Day 3 was another excellent day of sailing, with lovely conditions and easy location of all our markers and waypoints. We covered nearly 60 nautical miles, averaging about 6 knots, much of it running with a light tailwind. Entry into Spring Cove Marina at Solomon's Island was relatively comfortable, but docking in a small slip was a challenge, and Terry was mortified by a minor encounter between the port rubrail and the dock. Spring Cove was a very pleasant marina, with a pool, good clean bathrooms and a shuttle service to the local supermarket where we could restock our provisions. By the way, our meals were all reasonably successful, with the pressure cooker a major hit. I would have overcome my anxieties and bought one years ago if I'd known how brilliant they are for creating really well-cooked meals in very quick time - a very tender and delicious beef rendang in just 20 minutes, for example! A pressure cooker has many advantages on a sailboat - rapid cooking saves battery power or the need to run the engine; you don't heat up the cabin so much in hot weather; and a single pot is much easier to clean up and stow. On the marina night, however, we availed ourselves of the local restaurant, the Captain's Table, with squid for Terry, crabcakes for me and for Dave, his favourite rockfish.
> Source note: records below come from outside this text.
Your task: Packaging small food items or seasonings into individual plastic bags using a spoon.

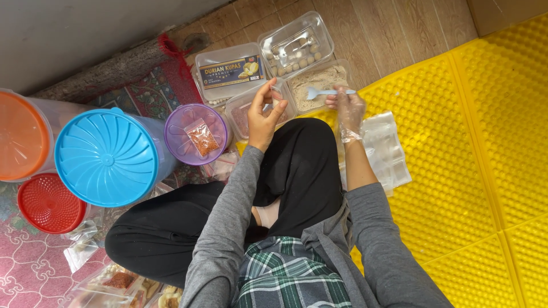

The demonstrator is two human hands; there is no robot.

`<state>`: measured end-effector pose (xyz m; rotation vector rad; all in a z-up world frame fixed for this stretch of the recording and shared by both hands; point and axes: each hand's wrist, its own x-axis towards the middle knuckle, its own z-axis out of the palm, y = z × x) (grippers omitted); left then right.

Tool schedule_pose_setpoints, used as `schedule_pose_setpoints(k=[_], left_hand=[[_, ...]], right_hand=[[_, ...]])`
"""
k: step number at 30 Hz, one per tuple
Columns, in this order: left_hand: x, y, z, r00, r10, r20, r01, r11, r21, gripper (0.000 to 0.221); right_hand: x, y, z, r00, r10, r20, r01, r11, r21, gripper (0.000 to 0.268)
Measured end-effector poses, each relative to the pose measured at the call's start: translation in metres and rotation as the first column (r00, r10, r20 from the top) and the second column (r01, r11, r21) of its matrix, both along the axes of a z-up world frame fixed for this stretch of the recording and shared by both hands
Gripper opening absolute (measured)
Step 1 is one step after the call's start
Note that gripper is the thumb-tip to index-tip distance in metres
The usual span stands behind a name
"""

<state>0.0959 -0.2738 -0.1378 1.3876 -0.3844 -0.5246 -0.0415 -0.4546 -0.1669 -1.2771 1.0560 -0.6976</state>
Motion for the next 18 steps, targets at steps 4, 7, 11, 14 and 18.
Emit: schedule_pose_setpoints(k=[4,7,11,14,18], left_hand=[[0.001,0.002,0.007,1.0,-0.001,0.013,0.0,1.0,0.025,0.056],[0.002,0.005,0.021,0.999,-0.015,0.048,0.012,0.998,0.06,0.052],[0.004,0.002,0.018,0.976,-0.044,0.212,0.015,0.991,0.134,0.048],[0.004,-0.004,0.006,0.919,-0.067,0.389,0.002,0.987,0.163,0.048],[0.002,-0.011,-0.002,0.827,-0.095,0.553,0.004,0.987,0.162,0.051]], right_hand=[[0.005,0.001,0.004,1.0,-0.021,-0.012,0.022,0.997,0.069,0.023],[0.001,-0.002,0.01,0.99,-0.141,-0.013,0.141,0.977,0.157,0.025],[-0.014,-0.023,-0.011,0.96,-0.261,0.097,0.227,0.935,0.273,0.023],[-0.021,-0.033,-0.013,0.924,-0.33,0.192,0.258,0.91,0.323,0.021],[-0.021,-0.03,0.028,0.898,-0.309,0.314,0.203,0.923,0.326,0.018]])
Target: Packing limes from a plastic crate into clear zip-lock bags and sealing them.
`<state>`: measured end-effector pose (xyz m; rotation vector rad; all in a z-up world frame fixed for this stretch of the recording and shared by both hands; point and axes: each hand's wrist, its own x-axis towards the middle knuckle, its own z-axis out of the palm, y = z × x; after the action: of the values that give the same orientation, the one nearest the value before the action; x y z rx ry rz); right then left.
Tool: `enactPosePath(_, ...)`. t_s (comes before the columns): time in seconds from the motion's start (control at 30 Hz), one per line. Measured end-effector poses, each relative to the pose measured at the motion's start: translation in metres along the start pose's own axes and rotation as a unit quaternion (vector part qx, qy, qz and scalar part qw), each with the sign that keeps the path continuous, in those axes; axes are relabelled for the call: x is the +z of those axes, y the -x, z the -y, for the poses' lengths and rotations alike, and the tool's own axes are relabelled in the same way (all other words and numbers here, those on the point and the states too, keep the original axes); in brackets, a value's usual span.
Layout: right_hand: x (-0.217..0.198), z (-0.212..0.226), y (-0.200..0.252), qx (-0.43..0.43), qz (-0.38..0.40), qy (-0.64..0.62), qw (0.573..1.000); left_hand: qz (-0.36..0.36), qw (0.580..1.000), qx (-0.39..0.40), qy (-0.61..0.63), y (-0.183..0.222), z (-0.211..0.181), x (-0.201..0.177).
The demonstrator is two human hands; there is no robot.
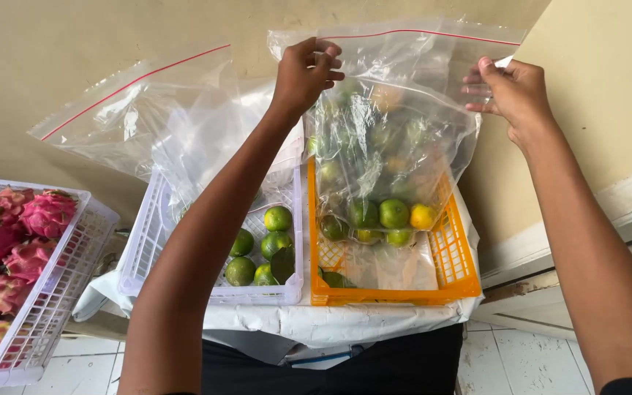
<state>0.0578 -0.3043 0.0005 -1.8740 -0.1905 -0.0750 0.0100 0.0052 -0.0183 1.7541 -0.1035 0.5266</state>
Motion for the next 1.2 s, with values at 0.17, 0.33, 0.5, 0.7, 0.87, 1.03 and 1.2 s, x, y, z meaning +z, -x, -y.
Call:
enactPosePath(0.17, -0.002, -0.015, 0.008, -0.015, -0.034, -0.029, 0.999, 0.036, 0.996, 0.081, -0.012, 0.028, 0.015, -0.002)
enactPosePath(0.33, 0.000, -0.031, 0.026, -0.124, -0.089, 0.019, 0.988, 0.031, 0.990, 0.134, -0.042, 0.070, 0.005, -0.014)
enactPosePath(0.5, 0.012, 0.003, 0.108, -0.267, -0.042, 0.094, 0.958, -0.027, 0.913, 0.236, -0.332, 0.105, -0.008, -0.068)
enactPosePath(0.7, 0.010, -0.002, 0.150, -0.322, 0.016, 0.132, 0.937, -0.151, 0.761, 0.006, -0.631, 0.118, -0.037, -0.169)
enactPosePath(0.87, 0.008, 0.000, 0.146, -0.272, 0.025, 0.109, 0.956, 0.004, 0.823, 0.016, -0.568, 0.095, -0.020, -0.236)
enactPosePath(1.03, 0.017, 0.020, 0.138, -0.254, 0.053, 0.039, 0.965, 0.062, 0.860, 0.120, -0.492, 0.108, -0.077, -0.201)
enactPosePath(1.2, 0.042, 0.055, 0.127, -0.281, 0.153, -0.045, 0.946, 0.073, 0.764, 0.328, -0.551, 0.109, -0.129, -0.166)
Day 4 was an education in the vagaries of the weather on the Chesapeake Bay, with pleasant light winds first up, followed by dead calm where we had to motor for about 10 nautical miles, to a full thunderstorm with winds gusting to 40 knots and heavy rain! Fortunately we had just taken in the mainsail before the storm struck, but we were a bit late with the wet weather gear. Windy, low visibility conditions made it impossible to enter the narrow channel into La Trappe Creek, so Terry motored around in circles, keeping an eye on the marker and the depth until the storm finally passed. As we entered the anchorage, the weather cleared and all was calm, peaceful and radiant with a gorgeous sunset and moonrise. I even went for an evening swim - unbelieveable when there had been thunder, lightning and torrential rain just a couple of hours before!

On our last two days I was responsible for plotting our course on the charts and I'm delighted to say that we got to both our destinations. Thursday's passage from La Trappe to Rhode River might have been a different story had not Captain Dave stepped in to remind me about factoring in magnetic variation of 11 degrees, but I felt quite proud of my chartwork on the final day. Unfortunately we had to motor most of the way home to Mears Point as we headed directly into the wind all the way up past the Thomas Point Lighthouse and the magnificant Bay Bridge; however the final leg was a nice sail and we arrived safely with a lot more knowledge and confidence than when we set out.

It was a wonderful introduction to the cruising life and we really appreciated Captain Dave's wisdom and generosity of spirit. I hope he appreciated the opportunity to add a few choice Australian expressions to his vocabulary.


  1. A wonderful adventure to start with, and I did laugh out loud at the thought of Dave's newly acquired vocab. No doubt amongst the colourful colloquialisms there would also have been some choice turns of phrase with the capacity to make a lumberjack blush I'm sure!

  2. Hi mate! I know you're a great afficionado of Australianisms, and I wish I'd been able to recall a few of Robbie's classic phrases for Dave's benefit. He's a former LOTE teacher and was very quick to master some of the more complex usage, such as the subtle gradations of the word 'bastard'.